▶ [Records]:
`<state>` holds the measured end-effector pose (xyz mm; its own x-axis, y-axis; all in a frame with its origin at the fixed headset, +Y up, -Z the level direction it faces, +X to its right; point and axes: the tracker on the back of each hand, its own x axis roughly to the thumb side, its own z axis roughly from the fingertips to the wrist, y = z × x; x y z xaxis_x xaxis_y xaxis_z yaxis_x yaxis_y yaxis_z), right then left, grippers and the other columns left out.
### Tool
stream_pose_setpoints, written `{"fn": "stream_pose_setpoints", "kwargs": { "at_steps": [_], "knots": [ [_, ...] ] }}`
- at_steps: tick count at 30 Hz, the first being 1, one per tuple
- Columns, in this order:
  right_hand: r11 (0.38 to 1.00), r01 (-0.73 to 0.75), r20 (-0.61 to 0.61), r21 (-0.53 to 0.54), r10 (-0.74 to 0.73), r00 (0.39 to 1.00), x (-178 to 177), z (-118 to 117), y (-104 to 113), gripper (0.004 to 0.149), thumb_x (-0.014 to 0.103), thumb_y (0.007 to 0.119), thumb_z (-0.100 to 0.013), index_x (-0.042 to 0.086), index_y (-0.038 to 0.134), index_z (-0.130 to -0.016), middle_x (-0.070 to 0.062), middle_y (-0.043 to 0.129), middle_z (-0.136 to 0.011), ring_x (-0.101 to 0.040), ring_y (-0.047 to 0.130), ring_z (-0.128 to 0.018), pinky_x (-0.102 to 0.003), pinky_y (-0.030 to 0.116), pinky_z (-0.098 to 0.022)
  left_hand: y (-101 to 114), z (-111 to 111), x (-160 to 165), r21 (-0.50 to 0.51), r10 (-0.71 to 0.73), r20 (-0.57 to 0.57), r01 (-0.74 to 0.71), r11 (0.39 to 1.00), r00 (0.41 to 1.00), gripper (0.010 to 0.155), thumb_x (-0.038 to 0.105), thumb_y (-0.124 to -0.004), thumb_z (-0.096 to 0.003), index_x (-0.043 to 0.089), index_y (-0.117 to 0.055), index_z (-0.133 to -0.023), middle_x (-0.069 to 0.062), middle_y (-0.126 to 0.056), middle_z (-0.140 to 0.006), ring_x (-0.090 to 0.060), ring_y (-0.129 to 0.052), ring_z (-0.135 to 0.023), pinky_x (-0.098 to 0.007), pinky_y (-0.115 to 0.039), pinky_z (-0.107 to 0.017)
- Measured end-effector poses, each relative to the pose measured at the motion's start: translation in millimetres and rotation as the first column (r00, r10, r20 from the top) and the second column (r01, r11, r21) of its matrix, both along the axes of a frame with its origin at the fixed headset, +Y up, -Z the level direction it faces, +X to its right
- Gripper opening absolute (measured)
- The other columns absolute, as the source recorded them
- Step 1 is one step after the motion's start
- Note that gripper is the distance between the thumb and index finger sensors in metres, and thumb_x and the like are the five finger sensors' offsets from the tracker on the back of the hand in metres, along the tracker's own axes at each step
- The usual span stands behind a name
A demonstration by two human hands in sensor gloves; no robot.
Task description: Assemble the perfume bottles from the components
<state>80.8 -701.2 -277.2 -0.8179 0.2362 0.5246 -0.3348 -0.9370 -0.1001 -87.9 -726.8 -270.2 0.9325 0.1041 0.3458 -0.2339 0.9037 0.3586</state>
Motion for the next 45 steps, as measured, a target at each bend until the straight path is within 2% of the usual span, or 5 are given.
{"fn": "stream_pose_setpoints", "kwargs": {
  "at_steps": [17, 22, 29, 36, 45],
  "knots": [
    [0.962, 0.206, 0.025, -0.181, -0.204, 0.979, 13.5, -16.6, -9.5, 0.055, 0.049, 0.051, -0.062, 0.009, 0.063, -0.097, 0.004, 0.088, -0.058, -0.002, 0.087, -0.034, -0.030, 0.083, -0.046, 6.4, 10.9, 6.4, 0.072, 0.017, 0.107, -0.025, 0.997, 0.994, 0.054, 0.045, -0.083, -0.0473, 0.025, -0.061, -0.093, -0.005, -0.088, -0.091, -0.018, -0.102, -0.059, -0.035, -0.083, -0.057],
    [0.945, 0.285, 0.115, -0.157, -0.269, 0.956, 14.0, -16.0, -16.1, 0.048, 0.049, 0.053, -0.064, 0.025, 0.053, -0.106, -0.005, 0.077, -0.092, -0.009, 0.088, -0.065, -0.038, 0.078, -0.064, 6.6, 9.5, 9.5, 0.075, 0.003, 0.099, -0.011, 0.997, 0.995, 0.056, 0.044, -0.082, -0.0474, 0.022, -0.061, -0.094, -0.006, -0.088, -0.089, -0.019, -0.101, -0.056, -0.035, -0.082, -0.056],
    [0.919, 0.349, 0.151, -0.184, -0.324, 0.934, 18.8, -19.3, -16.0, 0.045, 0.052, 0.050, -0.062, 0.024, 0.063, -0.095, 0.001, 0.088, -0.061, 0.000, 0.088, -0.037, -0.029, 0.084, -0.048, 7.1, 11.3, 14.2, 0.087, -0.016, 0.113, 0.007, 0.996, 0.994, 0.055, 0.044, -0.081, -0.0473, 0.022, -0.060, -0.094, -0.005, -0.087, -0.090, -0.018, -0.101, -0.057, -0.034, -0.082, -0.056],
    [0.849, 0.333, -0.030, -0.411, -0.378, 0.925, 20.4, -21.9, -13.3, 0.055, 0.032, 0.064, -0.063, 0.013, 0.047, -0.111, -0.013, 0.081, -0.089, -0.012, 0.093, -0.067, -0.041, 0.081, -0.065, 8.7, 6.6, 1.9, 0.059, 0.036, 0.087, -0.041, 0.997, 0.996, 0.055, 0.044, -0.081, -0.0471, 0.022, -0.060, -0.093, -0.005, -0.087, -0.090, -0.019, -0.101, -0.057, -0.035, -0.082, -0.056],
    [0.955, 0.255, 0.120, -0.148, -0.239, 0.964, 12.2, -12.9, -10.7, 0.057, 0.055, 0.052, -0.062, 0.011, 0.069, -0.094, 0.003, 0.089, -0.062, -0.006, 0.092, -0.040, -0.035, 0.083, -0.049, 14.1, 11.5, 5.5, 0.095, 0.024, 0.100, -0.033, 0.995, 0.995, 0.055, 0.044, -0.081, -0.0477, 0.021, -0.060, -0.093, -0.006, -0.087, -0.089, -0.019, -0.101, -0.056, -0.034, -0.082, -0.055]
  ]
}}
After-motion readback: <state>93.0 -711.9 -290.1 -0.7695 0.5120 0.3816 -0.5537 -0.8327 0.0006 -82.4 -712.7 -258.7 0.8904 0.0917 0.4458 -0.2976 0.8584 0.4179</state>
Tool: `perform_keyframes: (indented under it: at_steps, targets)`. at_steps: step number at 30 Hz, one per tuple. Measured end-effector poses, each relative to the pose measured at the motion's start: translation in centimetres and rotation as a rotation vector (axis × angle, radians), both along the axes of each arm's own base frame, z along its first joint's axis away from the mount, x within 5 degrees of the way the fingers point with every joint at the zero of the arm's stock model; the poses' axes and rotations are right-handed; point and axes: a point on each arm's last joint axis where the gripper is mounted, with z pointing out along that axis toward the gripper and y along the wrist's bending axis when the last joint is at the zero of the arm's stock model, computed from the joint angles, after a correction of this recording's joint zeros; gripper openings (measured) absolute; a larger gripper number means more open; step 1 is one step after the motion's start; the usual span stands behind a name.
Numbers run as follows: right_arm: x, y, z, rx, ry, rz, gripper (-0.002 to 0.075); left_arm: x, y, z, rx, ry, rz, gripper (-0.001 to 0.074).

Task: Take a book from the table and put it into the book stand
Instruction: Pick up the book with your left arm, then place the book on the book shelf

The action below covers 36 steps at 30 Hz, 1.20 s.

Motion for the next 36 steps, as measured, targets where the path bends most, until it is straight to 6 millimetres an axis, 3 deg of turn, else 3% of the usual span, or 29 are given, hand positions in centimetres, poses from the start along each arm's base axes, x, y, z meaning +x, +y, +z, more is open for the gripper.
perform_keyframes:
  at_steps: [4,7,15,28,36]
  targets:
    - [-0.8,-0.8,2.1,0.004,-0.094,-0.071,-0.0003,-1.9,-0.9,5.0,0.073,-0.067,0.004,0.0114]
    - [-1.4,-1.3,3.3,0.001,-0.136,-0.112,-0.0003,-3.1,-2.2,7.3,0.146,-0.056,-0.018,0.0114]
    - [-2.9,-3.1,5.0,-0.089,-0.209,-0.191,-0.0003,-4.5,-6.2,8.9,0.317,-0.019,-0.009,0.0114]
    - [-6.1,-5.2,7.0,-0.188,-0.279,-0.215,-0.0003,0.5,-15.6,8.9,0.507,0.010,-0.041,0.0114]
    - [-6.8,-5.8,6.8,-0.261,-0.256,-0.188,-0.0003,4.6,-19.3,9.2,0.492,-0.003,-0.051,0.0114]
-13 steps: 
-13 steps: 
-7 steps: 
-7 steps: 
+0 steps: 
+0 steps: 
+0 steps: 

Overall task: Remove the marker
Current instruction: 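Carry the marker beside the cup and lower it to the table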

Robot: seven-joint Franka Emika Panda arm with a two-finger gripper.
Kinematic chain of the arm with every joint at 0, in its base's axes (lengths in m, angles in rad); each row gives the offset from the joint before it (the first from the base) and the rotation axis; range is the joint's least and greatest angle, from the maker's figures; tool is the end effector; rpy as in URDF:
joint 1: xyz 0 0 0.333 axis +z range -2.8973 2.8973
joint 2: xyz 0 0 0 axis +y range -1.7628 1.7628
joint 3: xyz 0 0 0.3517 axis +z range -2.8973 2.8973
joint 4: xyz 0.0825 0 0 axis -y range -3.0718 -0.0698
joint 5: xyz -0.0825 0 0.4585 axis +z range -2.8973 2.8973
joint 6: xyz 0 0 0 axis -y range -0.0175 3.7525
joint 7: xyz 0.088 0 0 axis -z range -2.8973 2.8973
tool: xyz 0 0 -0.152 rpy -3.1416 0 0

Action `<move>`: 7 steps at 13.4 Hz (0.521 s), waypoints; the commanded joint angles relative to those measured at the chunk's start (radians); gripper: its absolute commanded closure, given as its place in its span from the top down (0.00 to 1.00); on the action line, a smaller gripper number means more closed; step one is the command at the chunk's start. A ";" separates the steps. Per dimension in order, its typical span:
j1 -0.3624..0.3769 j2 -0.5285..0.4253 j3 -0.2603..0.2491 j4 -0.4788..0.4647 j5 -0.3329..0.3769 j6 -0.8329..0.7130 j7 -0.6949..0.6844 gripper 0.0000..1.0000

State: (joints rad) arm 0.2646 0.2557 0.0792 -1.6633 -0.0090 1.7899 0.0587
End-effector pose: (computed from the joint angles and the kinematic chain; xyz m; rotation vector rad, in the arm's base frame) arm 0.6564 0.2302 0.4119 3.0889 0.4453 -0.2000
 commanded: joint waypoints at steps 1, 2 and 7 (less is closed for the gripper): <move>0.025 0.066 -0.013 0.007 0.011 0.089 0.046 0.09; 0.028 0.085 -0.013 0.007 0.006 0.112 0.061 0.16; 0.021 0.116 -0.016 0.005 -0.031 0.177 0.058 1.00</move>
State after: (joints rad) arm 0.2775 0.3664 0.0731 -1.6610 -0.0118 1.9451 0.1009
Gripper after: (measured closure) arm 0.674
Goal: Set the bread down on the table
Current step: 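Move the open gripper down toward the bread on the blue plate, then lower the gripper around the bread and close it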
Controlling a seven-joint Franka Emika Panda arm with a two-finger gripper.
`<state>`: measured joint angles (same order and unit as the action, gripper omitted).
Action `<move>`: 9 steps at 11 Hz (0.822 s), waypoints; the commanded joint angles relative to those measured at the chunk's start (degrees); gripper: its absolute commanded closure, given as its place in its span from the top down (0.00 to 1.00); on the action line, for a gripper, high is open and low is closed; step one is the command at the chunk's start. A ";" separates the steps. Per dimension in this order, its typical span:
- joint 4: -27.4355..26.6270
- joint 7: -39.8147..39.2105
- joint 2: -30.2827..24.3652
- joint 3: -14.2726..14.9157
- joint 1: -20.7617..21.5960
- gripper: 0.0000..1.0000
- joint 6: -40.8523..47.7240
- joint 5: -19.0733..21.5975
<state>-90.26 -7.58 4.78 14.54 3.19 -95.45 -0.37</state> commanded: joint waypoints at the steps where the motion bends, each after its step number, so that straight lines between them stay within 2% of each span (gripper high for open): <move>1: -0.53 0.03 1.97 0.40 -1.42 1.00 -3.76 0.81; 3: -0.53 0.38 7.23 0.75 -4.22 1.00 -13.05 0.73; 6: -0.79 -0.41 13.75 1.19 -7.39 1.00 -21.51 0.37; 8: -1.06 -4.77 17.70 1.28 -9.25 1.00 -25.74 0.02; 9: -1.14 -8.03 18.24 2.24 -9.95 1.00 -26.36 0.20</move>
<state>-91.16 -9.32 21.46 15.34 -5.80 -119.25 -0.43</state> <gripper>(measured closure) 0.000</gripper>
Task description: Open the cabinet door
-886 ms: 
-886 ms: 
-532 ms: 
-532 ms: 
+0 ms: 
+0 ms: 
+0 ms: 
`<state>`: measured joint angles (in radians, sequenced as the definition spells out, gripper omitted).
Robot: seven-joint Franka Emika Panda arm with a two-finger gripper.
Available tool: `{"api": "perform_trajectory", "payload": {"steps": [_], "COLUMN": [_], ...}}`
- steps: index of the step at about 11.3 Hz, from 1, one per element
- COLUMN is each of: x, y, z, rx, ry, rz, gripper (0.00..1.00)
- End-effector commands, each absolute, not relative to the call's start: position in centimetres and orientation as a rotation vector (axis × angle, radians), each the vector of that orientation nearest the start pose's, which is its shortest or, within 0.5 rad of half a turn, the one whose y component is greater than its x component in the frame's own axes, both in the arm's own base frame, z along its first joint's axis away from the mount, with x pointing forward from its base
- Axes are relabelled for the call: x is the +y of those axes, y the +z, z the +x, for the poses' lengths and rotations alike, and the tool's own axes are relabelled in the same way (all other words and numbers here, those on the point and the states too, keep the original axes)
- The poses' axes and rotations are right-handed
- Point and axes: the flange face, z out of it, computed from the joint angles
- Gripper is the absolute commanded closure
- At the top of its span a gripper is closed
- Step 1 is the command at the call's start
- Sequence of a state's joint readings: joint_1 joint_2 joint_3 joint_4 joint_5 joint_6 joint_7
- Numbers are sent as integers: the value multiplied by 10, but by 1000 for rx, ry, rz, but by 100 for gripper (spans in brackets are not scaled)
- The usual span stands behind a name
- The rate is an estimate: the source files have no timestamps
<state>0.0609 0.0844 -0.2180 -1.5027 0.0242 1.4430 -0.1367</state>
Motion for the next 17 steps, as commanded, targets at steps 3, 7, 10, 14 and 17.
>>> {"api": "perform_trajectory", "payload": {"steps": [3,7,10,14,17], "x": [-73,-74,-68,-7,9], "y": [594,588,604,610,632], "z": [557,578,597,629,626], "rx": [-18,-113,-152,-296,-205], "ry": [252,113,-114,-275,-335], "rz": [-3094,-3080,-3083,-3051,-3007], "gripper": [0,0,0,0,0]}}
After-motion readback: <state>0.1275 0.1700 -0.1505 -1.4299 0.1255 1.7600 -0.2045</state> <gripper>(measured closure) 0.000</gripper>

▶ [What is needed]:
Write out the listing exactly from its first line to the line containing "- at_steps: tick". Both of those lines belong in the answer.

▶ [Answer for the task]:
`<state>` holds the measured end-effector pose (xyz mm; its own x-axis, y-axis; all in a frame with its origin at the fixed headset, +Y up, -Z the level direction it faces, +X to its right; point and axes: the tracker on the back of each hand, its own x axis roughly to the thumb side, its own z axis roughly from the fingertips to the wrist, y = z × x; x y z xaxis_x xaxis_y xaxis_z yaxis_x yaxis_y yaxis_z), right then left, grippers and the other columns left out.
### Tool
stream_pose_setpoints, written `{"fn": "stream_pose_setpoints", "kwargs": { "at_steps": [_], "knots": [ [_, ...] ] }}`
- at_steps: tick count at 30 Hz, the first being 1, one per tuple

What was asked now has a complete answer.